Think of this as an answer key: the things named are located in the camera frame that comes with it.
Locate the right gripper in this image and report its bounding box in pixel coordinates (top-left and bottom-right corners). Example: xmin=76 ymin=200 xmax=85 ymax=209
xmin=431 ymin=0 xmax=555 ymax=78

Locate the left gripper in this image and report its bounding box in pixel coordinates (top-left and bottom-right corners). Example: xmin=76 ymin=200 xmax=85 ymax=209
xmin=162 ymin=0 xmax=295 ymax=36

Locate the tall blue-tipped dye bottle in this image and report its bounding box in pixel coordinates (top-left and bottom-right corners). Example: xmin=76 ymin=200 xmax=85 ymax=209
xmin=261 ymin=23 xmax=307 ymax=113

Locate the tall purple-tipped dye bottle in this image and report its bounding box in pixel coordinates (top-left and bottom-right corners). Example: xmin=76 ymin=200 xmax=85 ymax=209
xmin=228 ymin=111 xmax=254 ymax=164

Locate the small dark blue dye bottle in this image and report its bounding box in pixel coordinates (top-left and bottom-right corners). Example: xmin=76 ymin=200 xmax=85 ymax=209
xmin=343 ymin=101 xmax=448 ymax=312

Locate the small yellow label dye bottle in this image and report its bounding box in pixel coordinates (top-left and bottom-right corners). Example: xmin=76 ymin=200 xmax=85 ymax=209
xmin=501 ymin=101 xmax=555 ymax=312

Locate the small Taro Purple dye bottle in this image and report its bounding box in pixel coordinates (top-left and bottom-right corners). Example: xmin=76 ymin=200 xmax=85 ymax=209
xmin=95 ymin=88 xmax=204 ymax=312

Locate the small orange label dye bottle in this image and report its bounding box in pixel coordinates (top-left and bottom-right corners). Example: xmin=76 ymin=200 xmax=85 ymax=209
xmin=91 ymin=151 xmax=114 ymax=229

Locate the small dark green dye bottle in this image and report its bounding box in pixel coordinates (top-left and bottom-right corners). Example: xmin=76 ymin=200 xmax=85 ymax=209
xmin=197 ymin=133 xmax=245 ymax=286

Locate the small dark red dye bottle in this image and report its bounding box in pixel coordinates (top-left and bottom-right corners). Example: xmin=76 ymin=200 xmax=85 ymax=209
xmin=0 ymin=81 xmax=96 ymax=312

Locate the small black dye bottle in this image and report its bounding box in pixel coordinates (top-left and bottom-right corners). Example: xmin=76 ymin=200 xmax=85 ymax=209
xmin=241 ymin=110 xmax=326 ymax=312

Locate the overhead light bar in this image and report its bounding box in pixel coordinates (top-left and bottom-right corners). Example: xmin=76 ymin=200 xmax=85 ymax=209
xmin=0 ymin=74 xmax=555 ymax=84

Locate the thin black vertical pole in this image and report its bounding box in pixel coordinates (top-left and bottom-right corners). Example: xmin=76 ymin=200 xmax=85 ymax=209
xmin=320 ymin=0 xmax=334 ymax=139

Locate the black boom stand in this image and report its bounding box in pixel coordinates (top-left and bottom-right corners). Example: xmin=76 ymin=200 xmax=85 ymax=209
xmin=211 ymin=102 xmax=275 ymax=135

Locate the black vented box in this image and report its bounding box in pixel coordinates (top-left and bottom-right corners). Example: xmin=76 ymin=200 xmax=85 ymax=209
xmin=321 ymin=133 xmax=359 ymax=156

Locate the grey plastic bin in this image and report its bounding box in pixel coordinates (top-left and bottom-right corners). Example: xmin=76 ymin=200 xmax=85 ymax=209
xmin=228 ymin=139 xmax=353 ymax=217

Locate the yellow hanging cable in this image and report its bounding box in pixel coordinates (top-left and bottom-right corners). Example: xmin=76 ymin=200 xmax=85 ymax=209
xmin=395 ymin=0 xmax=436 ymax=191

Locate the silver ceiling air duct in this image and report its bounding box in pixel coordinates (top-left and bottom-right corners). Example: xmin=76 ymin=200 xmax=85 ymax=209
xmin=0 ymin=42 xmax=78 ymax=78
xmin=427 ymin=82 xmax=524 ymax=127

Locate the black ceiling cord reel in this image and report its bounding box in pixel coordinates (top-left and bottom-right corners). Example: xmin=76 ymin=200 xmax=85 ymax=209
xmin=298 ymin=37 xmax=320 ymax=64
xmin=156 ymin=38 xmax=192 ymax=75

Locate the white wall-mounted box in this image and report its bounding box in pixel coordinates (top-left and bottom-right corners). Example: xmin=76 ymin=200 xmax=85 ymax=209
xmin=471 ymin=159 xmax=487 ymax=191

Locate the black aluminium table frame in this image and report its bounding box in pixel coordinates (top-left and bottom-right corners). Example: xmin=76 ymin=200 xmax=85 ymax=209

-----

Type out the material above once more, exactly.

Think of this as an answer key: the things named are located in the camera frame that comes with it.
Locate the right gripper in this image and report its bounding box in pixel coordinates (top-left and bottom-right corners). Example: xmin=76 ymin=200 xmax=85 ymax=209
xmin=431 ymin=0 xmax=555 ymax=78

Locate the left gripper in this image and report its bounding box in pixel coordinates (top-left and bottom-right corners). Example: xmin=76 ymin=200 xmax=85 ymax=209
xmin=162 ymin=0 xmax=295 ymax=36

Locate the tall blue-tipped dye bottle in this image and report its bounding box in pixel coordinates (top-left and bottom-right corners). Example: xmin=76 ymin=200 xmax=85 ymax=209
xmin=261 ymin=23 xmax=307 ymax=113

Locate the tall purple-tipped dye bottle in this image and report its bounding box in pixel coordinates (top-left and bottom-right corners). Example: xmin=76 ymin=200 xmax=85 ymax=209
xmin=228 ymin=111 xmax=254 ymax=164

Locate the small dark blue dye bottle in this image and report its bounding box in pixel coordinates (top-left and bottom-right corners). Example: xmin=76 ymin=200 xmax=85 ymax=209
xmin=343 ymin=101 xmax=448 ymax=312

Locate the small yellow label dye bottle in this image and report its bounding box in pixel coordinates (top-left and bottom-right corners). Example: xmin=76 ymin=200 xmax=85 ymax=209
xmin=501 ymin=101 xmax=555 ymax=312

Locate the small Taro Purple dye bottle in this image and report its bounding box in pixel coordinates (top-left and bottom-right corners). Example: xmin=76 ymin=200 xmax=85 ymax=209
xmin=95 ymin=88 xmax=204 ymax=312

Locate the small orange label dye bottle in this image and report its bounding box in pixel coordinates (top-left and bottom-right corners). Example: xmin=76 ymin=200 xmax=85 ymax=209
xmin=91 ymin=151 xmax=114 ymax=229

Locate the small dark green dye bottle in this image and report its bounding box in pixel coordinates (top-left and bottom-right corners). Example: xmin=76 ymin=200 xmax=85 ymax=209
xmin=197 ymin=133 xmax=245 ymax=286

Locate the small dark red dye bottle in this image and report its bounding box in pixel coordinates (top-left and bottom-right corners). Example: xmin=76 ymin=200 xmax=85 ymax=209
xmin=0 ymin=81 xmax=96 ymax=312

Locate the small black dye bottle in this image and report its bounding box in pixel coordinates (top-left and bottom-right corners). Example: xmin=76 ymin=200 xmax=85 ymax=209
xmin=241 ymin=110 xmax=326 ymax=312

Locate the overhead light bar in this image and report its bounding box in pixel coordinates (top-left and bottom-right corners). Example: xmin=76 ymin=200 xmax=85 ymax=209
xmin=0 ymin=74 xmax=555 ymax=84

Locate the thin black vertical pole in this image and report its bounding box in pixel coordinates (top-left and bottom-right corners). Example: xmin=76 ymin=200 xmax=85 ymax=209
xmin=320 ymin=0 xmax=334 ymax=139

Locate the black boom stand in this image and report its bounding box in pixel coordinates (top-left and bottom-right corners). Example: xmin=76 ymin=200 xmax=85 ymax=209
xmin=211 ymin=102 xmax=275 ymax=135

Locate the black vented box in this image and report its bounding box in pixel coordinates (top-left and bottom-right corners). Example: xmin=76 ymin=200 xmax=85 ymax=209
xmin=321 ymin=133 xmax=359 ymax=156

Locate the grey plastic bin in this image and report its bounding box in pixel coordinates (top-left and bottom-right corners). Example: xmin=76 ymin=200 xmax=85 ymax=209
xmin=228 ymin=139 xmax=353 ymax=217

Locate the yellow hanging cable in this image and report its bounding box in pixel coordinates (top-left and bottom-right corners). Example: xmin=76 ymin=200 xmax=85 ymax=209
xmin=395 ymin=0 xmax=436 ymax=191

Locate the silver ceiling air duct in this image and report its bounding box in pixel coordinates (top-left and bottom-right corners). Example: xmin=76 ymin=200 xmax=85 ymax=209
xmin=0 ymin=42 xmax=78 ymax=78
xmin=427 ymin=82 xmax=524 ymax=127

Locate the black ceiling cord reel in this image and report its bounding box in pixel coordinates (top-left and bottom-right corners). Example: xmin=76 ymin=200 xmax=85 ymax=209
xmin=298 ymin=37 xmax=320 ymax=64
xmin=156 ymin=38 xmax=192 ymax=75

Locate the white wall-mounted box in this image and report its bounding box in pixel coordinates (top-left and bottom-right corners). Example: xmin=76 ymin=200 xmax=85 ymax=209
xmin=471 ymin=159 xmax=487 ymax=191

Locate the black aluminium table frame in this image and report its bounding box in pixel coordinates (top-left and bottom-right corners). Example: xmin=76 ymin=200 xmax=85 ymax=209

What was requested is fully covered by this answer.